__Work order__. Look through the data for the string "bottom". Copy every line where it is found.

__Records provided__.
= = =
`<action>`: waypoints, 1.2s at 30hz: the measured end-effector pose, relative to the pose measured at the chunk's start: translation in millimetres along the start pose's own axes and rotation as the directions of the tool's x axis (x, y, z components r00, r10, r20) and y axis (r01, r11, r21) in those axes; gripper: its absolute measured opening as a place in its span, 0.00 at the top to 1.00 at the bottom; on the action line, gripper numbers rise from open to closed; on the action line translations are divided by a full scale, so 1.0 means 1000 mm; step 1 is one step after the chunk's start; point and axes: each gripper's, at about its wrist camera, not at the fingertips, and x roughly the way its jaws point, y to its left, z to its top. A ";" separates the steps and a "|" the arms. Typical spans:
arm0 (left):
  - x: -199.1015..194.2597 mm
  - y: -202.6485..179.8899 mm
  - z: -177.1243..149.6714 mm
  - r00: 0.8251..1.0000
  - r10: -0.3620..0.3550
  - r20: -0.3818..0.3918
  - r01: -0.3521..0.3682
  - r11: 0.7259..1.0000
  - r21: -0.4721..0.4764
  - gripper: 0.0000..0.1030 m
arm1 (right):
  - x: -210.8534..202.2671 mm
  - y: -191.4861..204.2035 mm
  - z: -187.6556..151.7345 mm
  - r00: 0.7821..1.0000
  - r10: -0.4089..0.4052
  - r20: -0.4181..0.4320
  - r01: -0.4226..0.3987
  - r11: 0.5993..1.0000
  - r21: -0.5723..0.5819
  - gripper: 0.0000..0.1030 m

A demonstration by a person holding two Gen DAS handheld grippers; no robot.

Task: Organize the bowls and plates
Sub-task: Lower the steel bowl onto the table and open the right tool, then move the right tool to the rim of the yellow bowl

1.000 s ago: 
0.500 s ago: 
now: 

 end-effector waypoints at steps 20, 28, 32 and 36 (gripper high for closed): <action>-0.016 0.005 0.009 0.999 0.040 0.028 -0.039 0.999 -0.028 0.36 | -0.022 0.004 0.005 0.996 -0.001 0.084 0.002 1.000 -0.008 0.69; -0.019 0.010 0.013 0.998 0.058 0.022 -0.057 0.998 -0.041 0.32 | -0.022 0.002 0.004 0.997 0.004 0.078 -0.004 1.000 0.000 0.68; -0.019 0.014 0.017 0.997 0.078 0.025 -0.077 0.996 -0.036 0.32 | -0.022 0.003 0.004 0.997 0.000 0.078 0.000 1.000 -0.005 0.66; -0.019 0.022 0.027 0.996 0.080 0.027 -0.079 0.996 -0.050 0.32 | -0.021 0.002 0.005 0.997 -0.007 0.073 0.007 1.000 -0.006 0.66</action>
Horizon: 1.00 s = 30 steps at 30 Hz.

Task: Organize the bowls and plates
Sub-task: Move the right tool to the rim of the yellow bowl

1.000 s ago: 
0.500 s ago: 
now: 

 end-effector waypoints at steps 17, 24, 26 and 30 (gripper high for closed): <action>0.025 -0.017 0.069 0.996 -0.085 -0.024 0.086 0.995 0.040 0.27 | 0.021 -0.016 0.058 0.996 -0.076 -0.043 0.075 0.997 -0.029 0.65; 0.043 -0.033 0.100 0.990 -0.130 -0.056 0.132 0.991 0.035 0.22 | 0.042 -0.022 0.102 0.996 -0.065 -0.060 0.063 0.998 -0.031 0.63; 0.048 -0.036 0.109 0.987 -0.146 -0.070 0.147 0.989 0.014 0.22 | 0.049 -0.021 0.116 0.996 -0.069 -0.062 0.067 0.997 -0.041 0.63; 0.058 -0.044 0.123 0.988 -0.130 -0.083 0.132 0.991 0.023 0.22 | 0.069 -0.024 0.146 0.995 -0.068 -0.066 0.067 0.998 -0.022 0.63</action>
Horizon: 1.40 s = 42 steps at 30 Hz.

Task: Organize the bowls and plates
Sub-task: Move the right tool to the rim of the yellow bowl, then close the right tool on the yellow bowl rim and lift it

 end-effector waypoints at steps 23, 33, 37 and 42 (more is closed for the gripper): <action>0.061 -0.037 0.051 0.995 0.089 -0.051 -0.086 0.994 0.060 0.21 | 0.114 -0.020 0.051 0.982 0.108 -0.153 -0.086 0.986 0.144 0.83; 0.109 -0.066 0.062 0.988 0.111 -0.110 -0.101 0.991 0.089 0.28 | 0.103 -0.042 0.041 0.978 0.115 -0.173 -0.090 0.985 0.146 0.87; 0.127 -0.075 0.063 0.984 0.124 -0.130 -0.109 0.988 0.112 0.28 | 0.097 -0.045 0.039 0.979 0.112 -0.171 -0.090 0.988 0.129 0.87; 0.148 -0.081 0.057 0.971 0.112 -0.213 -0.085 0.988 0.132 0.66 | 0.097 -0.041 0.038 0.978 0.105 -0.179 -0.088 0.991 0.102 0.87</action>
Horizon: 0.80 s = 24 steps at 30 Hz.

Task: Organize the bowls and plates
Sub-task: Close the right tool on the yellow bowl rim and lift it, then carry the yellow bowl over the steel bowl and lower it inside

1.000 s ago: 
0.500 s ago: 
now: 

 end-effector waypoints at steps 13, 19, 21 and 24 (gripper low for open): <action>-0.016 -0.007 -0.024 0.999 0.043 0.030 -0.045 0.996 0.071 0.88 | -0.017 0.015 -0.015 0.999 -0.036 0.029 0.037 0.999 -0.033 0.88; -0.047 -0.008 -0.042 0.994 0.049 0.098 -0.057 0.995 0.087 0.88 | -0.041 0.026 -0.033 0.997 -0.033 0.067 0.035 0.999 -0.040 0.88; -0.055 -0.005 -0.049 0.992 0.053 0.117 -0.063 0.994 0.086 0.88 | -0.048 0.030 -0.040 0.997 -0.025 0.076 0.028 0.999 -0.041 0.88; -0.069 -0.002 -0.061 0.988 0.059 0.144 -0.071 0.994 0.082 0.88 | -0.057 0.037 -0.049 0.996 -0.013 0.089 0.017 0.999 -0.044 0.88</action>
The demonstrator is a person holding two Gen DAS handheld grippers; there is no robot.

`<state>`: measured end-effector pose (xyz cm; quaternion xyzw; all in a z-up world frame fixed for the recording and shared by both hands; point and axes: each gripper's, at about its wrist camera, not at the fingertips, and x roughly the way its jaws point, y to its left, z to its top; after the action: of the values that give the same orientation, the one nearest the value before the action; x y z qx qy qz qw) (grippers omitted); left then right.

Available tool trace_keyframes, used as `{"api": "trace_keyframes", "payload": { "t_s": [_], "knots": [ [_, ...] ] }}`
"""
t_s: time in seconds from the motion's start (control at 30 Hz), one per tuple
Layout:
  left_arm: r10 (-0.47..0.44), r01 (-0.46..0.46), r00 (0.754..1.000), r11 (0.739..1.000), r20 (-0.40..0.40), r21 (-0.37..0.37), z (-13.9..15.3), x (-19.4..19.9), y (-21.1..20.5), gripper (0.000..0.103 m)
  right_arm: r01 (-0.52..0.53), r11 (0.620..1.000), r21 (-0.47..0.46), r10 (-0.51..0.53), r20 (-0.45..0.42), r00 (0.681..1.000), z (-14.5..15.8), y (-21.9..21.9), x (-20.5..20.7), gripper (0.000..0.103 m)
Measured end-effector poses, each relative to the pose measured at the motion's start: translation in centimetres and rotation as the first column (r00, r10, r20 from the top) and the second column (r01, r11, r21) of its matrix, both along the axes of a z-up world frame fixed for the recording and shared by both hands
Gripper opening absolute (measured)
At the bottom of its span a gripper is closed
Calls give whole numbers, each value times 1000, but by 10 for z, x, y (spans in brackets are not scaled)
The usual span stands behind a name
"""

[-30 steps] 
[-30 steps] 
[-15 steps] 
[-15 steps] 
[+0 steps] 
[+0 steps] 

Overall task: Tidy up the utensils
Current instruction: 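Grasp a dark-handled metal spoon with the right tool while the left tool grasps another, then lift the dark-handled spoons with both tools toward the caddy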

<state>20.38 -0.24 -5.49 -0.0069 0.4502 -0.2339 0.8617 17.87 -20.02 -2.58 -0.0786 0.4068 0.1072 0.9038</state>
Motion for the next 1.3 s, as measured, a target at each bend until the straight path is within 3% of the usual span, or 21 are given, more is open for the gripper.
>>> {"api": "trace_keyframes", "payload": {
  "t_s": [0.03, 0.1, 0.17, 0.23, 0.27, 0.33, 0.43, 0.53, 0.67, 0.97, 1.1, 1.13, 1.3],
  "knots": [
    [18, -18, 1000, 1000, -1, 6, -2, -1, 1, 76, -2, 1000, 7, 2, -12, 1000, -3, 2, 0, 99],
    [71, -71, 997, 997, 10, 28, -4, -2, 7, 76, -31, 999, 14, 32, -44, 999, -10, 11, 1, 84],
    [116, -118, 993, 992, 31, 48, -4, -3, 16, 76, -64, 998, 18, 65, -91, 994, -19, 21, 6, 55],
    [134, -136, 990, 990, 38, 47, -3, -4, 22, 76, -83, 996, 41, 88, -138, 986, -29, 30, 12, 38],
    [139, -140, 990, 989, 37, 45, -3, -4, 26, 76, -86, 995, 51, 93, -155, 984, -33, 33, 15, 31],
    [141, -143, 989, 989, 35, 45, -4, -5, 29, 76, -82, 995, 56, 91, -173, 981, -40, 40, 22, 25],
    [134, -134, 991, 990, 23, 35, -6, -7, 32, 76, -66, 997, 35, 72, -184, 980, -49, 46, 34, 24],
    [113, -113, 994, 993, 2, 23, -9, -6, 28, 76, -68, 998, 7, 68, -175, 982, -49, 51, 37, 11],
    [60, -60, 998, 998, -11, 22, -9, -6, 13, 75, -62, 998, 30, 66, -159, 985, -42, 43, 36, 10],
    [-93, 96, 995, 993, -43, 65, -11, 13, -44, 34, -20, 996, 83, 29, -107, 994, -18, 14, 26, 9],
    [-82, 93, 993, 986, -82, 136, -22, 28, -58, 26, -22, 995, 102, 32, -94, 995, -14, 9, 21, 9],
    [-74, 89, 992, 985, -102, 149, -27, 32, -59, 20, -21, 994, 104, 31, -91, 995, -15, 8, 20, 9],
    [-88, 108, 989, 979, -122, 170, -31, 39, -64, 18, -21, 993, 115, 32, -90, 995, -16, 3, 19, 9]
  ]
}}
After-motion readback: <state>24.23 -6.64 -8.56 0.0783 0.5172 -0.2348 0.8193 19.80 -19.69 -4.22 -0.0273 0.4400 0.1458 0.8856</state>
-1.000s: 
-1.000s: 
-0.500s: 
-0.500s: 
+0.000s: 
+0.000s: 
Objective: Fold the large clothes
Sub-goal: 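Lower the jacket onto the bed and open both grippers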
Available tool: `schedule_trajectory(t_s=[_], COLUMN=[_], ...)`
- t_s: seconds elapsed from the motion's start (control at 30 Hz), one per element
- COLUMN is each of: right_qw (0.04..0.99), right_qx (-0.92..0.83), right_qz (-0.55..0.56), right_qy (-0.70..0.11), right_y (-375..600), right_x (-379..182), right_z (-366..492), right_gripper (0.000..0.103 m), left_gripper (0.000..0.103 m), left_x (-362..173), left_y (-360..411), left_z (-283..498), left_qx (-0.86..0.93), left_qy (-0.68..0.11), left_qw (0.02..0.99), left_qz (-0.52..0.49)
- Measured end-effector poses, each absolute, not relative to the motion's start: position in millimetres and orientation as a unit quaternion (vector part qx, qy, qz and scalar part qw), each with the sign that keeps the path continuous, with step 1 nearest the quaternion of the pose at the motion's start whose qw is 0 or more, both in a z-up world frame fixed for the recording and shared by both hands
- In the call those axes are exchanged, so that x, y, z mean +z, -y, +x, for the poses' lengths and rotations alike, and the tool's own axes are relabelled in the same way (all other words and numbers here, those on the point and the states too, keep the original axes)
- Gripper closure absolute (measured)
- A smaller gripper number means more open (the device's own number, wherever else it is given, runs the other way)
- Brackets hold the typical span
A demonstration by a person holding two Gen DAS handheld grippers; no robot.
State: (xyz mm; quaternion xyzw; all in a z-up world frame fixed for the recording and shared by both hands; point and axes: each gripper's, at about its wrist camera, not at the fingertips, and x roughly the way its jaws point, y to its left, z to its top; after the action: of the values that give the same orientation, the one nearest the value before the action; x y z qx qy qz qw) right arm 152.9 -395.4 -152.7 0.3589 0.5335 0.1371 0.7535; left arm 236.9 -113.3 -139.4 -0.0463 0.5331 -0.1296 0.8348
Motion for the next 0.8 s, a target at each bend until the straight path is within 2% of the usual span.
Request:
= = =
__Your response__.
`<action>`: waypoints, 1.2s at 30hz: the measured end-effector pose, relative to the pose measured at the chunk's start: translation in millimetres along the start pose's own axes and rotation as the directions of the tool's x axis (x, y, z components r00, r10, r20) and y axis (r01, r11, r21) in those axes; gripper: its absolute measured opening as a place in its span, 0.00 at the top to 1.00 at the bottom; on the action line, gripper numbers rise from open to closed; on the action line translations are divided by a full scale, so 1.0 means 1000 mm; step 1 is one step after the chunk's start; point and axes: each gripper's, at about its wrist camera, not at the fingertips, and x roughly the way its jaws point, y to its left, z to its top. A ";" separates the steps and a "|" the arms. Typical spans:
At the bottom of its span a gripper is closed

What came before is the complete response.